- [What to do]
Looking at the listing, state how many of its lines contain the string "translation". Write only the number.

- [Task inputs]

[Start of section]

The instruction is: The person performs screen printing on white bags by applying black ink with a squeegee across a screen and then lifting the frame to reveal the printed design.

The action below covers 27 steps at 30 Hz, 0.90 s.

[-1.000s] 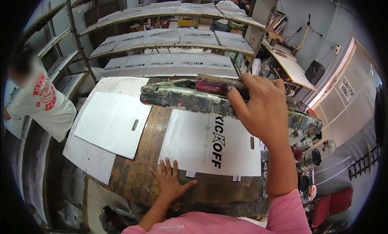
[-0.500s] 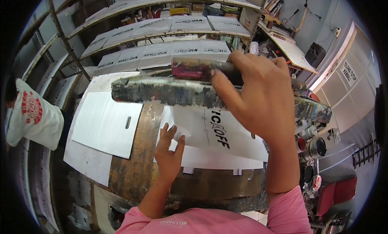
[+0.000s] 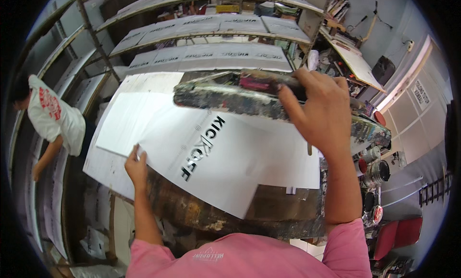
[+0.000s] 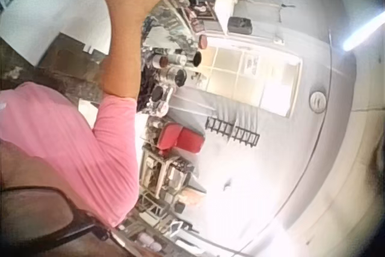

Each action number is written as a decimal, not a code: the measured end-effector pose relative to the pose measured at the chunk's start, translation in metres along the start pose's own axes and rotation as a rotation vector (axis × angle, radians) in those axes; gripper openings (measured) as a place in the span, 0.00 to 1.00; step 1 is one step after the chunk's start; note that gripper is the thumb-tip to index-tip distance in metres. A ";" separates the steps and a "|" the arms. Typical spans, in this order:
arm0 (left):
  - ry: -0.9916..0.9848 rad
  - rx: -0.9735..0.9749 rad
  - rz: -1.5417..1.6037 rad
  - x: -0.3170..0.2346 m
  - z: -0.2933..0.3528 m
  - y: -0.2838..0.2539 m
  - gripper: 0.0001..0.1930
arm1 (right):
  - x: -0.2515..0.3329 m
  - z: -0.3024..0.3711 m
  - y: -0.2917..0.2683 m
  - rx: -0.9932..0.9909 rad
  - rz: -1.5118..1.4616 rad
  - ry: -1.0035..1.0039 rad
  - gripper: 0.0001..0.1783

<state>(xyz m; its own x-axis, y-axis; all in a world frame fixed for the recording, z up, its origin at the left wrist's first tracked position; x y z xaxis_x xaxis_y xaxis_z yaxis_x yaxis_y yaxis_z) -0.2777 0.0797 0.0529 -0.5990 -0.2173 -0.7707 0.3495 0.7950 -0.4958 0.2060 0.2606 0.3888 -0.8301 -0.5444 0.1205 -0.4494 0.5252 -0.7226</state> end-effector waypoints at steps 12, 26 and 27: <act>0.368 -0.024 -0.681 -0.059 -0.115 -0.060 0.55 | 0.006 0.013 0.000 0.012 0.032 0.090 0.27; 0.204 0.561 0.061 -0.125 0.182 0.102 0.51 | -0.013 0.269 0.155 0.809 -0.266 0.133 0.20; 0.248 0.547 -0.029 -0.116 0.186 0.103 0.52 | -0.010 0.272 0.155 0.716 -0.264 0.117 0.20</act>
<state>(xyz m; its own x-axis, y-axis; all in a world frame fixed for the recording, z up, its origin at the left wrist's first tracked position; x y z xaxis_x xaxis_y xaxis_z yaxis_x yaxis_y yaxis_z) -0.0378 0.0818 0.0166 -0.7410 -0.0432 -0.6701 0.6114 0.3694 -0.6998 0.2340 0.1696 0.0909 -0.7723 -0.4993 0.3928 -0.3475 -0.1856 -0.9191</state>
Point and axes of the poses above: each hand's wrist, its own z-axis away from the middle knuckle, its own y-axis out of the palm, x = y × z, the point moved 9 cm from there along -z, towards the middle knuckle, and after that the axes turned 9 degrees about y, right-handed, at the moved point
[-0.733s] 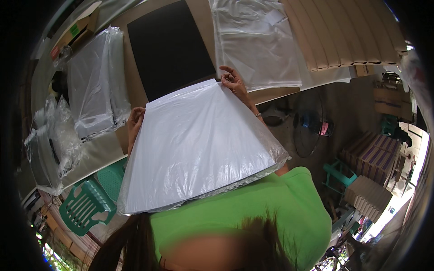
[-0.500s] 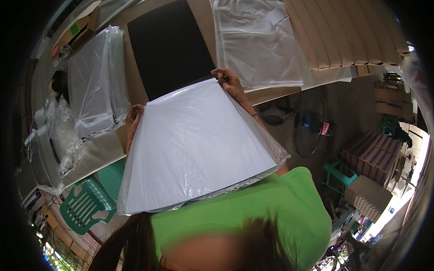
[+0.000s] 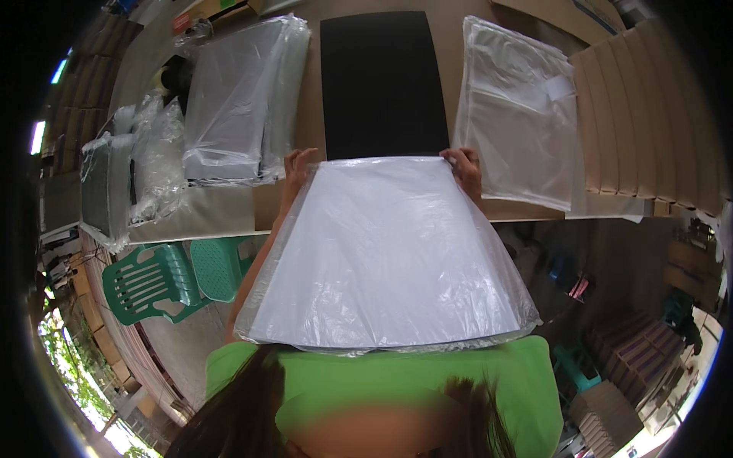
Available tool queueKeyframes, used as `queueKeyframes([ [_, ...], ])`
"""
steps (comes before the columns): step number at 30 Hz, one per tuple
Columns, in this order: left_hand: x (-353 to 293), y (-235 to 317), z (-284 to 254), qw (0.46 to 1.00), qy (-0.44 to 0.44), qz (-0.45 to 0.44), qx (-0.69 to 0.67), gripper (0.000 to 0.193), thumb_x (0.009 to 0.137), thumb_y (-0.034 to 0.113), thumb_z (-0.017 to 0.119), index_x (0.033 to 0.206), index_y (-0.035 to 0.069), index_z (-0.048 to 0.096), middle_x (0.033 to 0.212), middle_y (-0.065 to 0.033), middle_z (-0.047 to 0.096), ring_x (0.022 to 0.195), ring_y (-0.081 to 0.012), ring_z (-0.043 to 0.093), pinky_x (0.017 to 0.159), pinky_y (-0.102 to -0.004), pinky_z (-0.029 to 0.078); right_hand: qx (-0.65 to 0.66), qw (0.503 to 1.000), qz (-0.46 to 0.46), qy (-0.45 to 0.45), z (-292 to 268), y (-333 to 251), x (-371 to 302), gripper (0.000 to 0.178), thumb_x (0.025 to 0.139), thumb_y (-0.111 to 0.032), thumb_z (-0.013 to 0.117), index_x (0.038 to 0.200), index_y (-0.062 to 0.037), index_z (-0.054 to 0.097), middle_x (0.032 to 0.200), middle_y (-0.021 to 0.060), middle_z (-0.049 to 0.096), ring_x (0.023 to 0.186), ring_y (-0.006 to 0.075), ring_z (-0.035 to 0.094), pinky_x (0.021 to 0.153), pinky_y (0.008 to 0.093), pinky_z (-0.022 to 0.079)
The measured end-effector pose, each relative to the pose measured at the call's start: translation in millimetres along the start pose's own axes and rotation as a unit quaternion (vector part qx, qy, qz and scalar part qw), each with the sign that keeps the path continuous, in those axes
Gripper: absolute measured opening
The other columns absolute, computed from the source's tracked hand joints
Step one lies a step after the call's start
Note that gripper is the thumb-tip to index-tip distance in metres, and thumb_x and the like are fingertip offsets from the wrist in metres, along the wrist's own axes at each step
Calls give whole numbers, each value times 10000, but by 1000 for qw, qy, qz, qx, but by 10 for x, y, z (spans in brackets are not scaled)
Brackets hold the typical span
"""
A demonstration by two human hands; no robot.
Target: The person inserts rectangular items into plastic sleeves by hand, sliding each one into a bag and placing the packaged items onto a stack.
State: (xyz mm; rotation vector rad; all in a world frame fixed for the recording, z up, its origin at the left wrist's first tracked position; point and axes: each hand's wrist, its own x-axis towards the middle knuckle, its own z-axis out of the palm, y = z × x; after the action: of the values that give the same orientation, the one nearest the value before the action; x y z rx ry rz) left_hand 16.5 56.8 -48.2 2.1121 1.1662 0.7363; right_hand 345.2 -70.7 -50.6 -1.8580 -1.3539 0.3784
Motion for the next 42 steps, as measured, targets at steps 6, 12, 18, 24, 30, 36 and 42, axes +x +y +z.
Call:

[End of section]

- [Completed exercise]
2